Stocks mixed after Fed minutes

Stocks gave up substantial early gains Wednesday to end the first session of 2007 mixed after minutes from the Federal Reserve’s last meeting showed growing concern at the central bank about the severity of the pullback in the housing sector.

Though the minutes from the Fed’s Dec. 12 meeting said inflation continues to moderate, the bleak assessment of the housing market unnerved investors who were betting that the sector’s problems wouldn’t necessarily spill over into other portions of the economy.

Release of the minutes sapped strength from the market on a day that had seen triple-digit gains and a new trading high for the Dow Jones industrials.

“The concern is that the Fed was seeing something at their last FOMC meting that suggested potentially more pronounced weakness than we had all been anticipating in the economy,” said Drew Matus, senior economist at Lehman Brothers Inc.

The Dow was ended the day up 11.37, or 0.09 percent, at 12,474.52 after surging to a new trading high of 12,580.35.

Broader stock indicators were mixed. The Standard & Poor’s 500 index fell 1.67, or 0.12 percent, to 1,416.63, while the tech-laden Nasdaq rose 7.87, or 0.33 percent, to 2,423.16.

Bonds rose following release of the Fed minutes, with the yield on the benchmark 10-year Treasury note falling to 4.66 percent from 4.71 percent late Friday.

The dollar was mixed against other major currencies, while gold prices fell.

Light, sweet crude settled $2.73 to $58.32 per barrel on the New York Mercantile Exchange as mild weather continued its hold over much of the United States, cutting demand for heating oil and natural gas.

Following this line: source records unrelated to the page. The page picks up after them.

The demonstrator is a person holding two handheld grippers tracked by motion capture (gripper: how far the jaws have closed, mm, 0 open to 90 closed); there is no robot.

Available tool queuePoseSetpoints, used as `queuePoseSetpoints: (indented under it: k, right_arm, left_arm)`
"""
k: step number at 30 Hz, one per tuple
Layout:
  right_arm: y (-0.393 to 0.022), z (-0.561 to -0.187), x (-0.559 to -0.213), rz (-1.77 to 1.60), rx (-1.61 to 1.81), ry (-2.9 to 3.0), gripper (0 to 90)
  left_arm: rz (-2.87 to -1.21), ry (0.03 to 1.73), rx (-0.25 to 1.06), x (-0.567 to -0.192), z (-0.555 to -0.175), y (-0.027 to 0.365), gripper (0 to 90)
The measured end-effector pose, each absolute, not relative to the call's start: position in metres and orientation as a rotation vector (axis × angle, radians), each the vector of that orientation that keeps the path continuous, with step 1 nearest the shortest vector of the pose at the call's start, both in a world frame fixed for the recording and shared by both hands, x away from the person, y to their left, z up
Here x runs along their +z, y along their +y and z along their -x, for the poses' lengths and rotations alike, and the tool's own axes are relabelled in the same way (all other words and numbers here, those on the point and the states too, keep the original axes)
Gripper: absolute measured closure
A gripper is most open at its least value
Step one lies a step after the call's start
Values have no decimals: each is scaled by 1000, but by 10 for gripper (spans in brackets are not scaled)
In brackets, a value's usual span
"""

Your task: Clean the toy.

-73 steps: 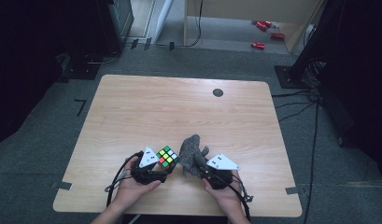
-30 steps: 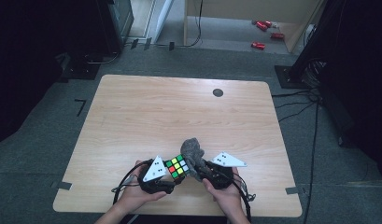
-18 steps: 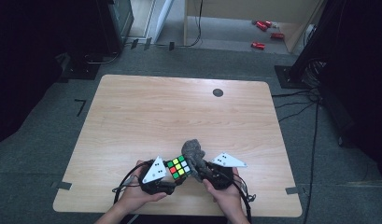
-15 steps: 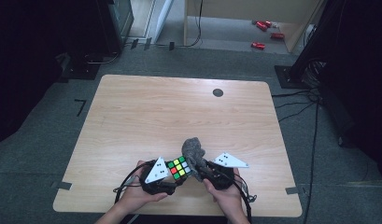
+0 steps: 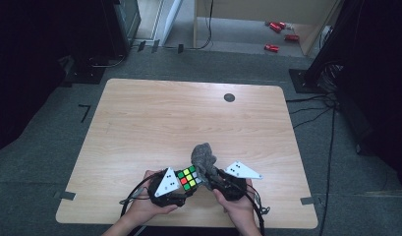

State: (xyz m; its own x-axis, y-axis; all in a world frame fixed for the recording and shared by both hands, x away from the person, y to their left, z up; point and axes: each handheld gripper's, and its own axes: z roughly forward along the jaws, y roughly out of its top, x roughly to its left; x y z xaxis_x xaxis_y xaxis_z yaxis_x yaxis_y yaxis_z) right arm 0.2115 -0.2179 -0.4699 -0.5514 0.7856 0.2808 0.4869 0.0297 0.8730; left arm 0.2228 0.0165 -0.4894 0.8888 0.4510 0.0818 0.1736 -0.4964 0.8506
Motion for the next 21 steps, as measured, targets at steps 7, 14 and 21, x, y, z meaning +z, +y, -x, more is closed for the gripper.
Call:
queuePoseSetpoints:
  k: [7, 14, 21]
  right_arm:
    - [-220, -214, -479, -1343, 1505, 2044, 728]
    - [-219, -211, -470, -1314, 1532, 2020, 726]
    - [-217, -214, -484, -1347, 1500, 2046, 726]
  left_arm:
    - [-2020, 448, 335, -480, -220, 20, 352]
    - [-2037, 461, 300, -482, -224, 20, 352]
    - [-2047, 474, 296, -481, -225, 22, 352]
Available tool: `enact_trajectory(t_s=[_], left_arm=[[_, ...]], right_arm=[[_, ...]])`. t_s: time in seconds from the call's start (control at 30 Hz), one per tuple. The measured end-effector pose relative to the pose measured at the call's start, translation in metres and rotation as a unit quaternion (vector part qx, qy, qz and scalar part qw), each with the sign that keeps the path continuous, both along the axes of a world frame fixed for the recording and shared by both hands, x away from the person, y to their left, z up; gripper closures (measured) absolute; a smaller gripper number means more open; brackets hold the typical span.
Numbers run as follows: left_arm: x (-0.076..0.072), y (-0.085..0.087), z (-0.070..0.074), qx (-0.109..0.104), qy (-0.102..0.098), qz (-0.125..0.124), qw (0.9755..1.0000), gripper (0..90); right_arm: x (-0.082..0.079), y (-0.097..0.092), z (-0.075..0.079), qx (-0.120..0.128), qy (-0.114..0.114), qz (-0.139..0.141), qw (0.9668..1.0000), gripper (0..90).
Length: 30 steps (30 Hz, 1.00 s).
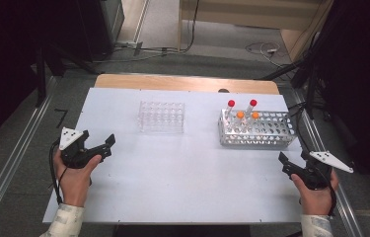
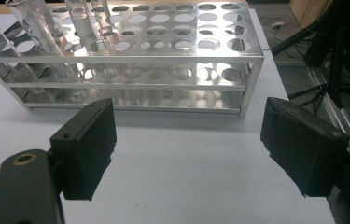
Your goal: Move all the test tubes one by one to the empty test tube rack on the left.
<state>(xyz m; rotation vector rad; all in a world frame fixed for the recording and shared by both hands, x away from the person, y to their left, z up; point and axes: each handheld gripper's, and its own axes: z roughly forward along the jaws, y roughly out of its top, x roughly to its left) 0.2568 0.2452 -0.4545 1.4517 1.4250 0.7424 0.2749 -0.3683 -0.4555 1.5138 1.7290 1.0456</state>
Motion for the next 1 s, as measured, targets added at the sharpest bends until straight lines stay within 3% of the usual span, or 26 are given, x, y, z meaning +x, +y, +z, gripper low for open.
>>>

The mixed finish to the market’s first foray into the new year signals that investors might be in for more of the ups-and-downs seen since the market began marching sharply higher in the fall. Wall Street has been hungry for economic and corporate news as it tries to determine whether the economy can cool gradually without sinking into recession. Conflicted investors have in recent months appeared to be casting about trying to determine which way the markets might head and at times have reacted forcefully to a single piece of fresh news.

Matus contends the pullback in the markets Wednesday was overblown given recent data.

“It doesn’t make a lot of sense to react to something that is three weeks old and doesn’t incorporate the data that we got between now and then. The manufacturing data today suggests things were going OK as we headed into the end of the year.”

Advancing issues outnumbered decliners by about 9 to 8 on the New York Stock Exchange, where consolidated volume came to 3.49 billion shares, compared with 1.66 billion traded Friday. Wednesday’s activity was bloated by the fact it was not only the first trading day of the year, but the first time investors were able to trade in four days. Friday, meanwhile, was a day of anemic volume ahead of the New Year’s holiday.

The Russell 2000 index of smaller companies fell 0.24, or 0.03 percent, to 787.42.

Overseas, Japan’s stock market was closed for the continuing New Year’s holiday. Britain’s FTSE 100 closed up 0.13 percent, Germany’s DAX index was up 0.15 percent, and France’s CAC-40 was down 0.12 percent.